因為跨年夜跳了太久的舞而鐵腿的我做了個相映的夢:多年前家裡豢養的金黃色拉不拉多犬,前腿立在我的一雙小腿上,成犬的重量,壓得我雙腿生疼。尤其忘不了的是牠昂著頭,那雙悲傷無比的藍眼。

牠還在時,我們還沒搬家,大樓的空間有限,無法任他恣意野。久居大樓的牠,也生成了一隻不會叫的狗,總是溫馴地,用那雙悲傷的藍眼望著我們。我還記得,某個已經散佚的舊筆記,我是這樣形容牠的眼--彷彿一不小心就會跌進那片憂傷的海洋--充滿了高中生文筆的造做,但至今想起,依舊能算妥貼。

在夢裡,我已忘了牠已離開我們多時,也忘了腿正被牠的前腿壓得發痛,只是輕撫牠柔軟的頸項,問道:『為什麼這麼傷心呢?』不能人語的牠自然無法回答,只是繼續用那雙憂傷的眼凝望著我。

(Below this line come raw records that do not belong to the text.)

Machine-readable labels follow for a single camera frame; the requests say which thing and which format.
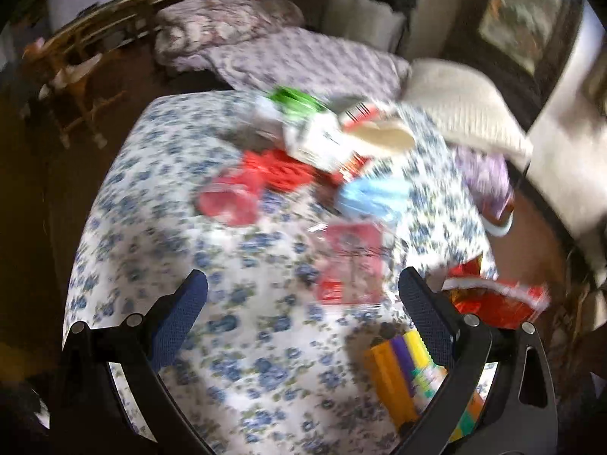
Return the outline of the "clear red snack bag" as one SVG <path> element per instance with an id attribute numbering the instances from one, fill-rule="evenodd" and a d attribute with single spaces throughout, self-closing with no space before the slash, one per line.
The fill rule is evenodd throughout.
<path id="1" fill-rule="evenodd" d="M 314 248 L 315 298 L 327 305 L 380 303 L 394 235 L 384 224 L 335 218 L 307 231 Z"/>

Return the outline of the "cream paper bowl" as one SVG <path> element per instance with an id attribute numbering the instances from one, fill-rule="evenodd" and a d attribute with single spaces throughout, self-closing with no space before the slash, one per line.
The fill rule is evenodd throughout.
<path id="1" fill-rule="evenodd" d="M 414 135 L 400 120 L 362 122 L 349 136 L 356 140 L 359 153 L 374 157 L 402 154 L 416 146 Z"/>

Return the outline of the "red foil snack bag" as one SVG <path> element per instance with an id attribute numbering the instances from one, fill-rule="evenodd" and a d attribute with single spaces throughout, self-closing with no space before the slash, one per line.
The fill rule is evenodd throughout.
<path id="1" fill-rule="evenodd" d="M 524 322 L 534 323 L 548 309 L 550 295 L 545 284 L 529 286 L 499 281 L 481 275 L 483 256 L 452 267 L 441 291 L 462 315 L 474 314 L 494 328 L 514 330 Z"/>

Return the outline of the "framed landscape painting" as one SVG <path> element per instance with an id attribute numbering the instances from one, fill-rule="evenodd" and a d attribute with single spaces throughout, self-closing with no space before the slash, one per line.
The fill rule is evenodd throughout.
<path id="1" fill-rule="evenodd" d="M 546 93 L 569 59 L 582 7 L 582 0 L 462 0 L 445 52 Z"/>

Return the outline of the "blue floral bed sheet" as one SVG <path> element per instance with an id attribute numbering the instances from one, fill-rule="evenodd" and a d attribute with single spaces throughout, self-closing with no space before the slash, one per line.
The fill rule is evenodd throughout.
<path id="1" fill-rule="evenodd" d="M 415 148 L 364 170 L 403 182 L 407 196 L 385 252 L 382 299 L 320 304 L 307 232 L 331 214 L 312 187 L 264 193 L 246 227 L 195 208 L 205 183 L 260 146 L 248 129 L 255 98 L 179 94 L 144 110 L 91 207 L 64 323 L 116 326 L 201 270 L 208 302 L 162 380 L 216 452 L 386 454 L 396 429 L 368 380 L 365 351 L 410 326 L 397 291 L 404 267 L 426 273 L 480 257 L 483 274 L 496 275 L 480 214 L 431 119 L 398 104 Z"/>

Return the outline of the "wooden chair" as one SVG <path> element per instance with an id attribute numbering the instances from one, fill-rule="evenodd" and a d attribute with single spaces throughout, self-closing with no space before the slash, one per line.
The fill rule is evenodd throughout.
<path id="1" fill-rule="evenodd" d="M 122 100 L 127 91 L 120 87 L 110 97 L 99 96 L 93 93 L 91 80 L 119 58 L 116 52 L 98 52 L 80 64 L 71 65 L 66 62 L 65 52 L 55 39 L 38 38 L 25 46 L 22 54 L 24 72 L 28 79 L 39 83 L 37 101 L 46 108 L 66 150 L 71 146 L 70 133 L 77 126 L 86 127 L 100 150 L 106 147 L 107 140 L 96 125 L 96 117 Z M 58 116 L 58 106 L 66 101 L 75 107 L 74 117 L 68 123 Z"/>

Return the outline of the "yellow purple striped bag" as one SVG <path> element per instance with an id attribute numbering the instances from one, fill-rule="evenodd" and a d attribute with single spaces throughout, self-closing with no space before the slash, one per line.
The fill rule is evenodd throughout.
<path id="1" fill-rule="evenodd" d="M 377 397 L 402 432 L 421 418 L 448 375 L 433 362 L 417 330 L 374 345 L 365 362 Z"/>

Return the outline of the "folded dark floral quilt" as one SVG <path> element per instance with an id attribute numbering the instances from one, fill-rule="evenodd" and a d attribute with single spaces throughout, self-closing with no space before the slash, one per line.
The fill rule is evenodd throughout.
<path id="1" fill-rule="evenodd" d="M 302 27 L 305 17 L 290 0 L 183 0 L 156 13 L 154 57 L 159 65 L 186 70 L 208 47 L 231 45 Z"/>

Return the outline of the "red plastic cup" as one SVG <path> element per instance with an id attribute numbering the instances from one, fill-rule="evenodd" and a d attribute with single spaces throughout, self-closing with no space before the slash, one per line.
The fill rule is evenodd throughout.
<path id="1" fill-rule="evenodd" d="M 198 211 L 226 226 L 254 224 L 260 215 L 263 177 L 250 168 L 228 168 L 198 193 Z"/>

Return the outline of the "red foam fruit net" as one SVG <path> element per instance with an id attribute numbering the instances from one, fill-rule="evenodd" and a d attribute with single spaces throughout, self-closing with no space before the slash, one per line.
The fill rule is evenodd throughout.
<path id="1" fill-rule="evenodd" d="M 315 179 L 315 170 L 280 149 L 264 150 L 261 153 L 246 151 L 242 156 L 244 168 L 257 171 L 263 183 L 278 192 L 292 192 L 310 185 Z"/>

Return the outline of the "light green basin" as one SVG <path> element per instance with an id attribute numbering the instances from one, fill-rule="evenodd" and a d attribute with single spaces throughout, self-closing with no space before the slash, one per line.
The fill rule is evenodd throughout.
<path id="1" fill-rule="evenodd" d="M 489 215 L 481 214 L 480 219 L 483 222 L 484 230 L 494 237 L 504 237 L 513 227 L 514 213 L 503 213 L 500 219 L 495 219 Z"/>

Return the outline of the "purple clothes pile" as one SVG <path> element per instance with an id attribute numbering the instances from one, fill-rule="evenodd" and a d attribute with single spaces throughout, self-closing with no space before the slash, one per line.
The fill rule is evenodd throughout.
<path id="1" fill-rule="evenodd" d="M 504 156 L 457 147 L 455 164 L 480 213 L 500 219 L 513 200 Z"/>

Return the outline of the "light blue plastic wrapper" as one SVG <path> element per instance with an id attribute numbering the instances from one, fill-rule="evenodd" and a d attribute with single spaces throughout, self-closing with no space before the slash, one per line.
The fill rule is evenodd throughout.
<path id="1" fill-rule="evenodd" d="M 357 178 L 341 185 L 334 210 L 350 219 L 373 219 L 395 225 L 410 202 L 412 183 L 395 176 Z"/>

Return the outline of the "purple floral blanket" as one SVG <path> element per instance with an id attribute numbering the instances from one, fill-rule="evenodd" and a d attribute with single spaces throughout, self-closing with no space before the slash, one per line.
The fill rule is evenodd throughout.
<path id="1" fill-rule="evenodd" d="M 315 97 L 392 101 L 410 70 L 400 56 L 298 27 L 208 48 L 205 55 L 216 75 L 234 89 L 286 86 Z"/>

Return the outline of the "white quilted pillow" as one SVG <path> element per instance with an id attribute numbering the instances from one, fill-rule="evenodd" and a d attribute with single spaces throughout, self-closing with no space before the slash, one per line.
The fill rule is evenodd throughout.
<path id="1" fill-rule="evenodd" d="M 402 100 L 425 111 L 448 143 L 527 160 L 533 144 L 494 82 L 466 65 L 438 59 L 410 63 Z"/>

醒卻時的第一個想法是,啊,我真想念家裡的狗兒呢。之後才想起,牠早已離開了。家,現在是足夠家犬蹦跳奔跑的大房子,狗兒,也變成嬌憨可愛,更重要的是身形輕盈的小型犬。

我只是坐在床上,先是一片迷惘,後是一片悵惘。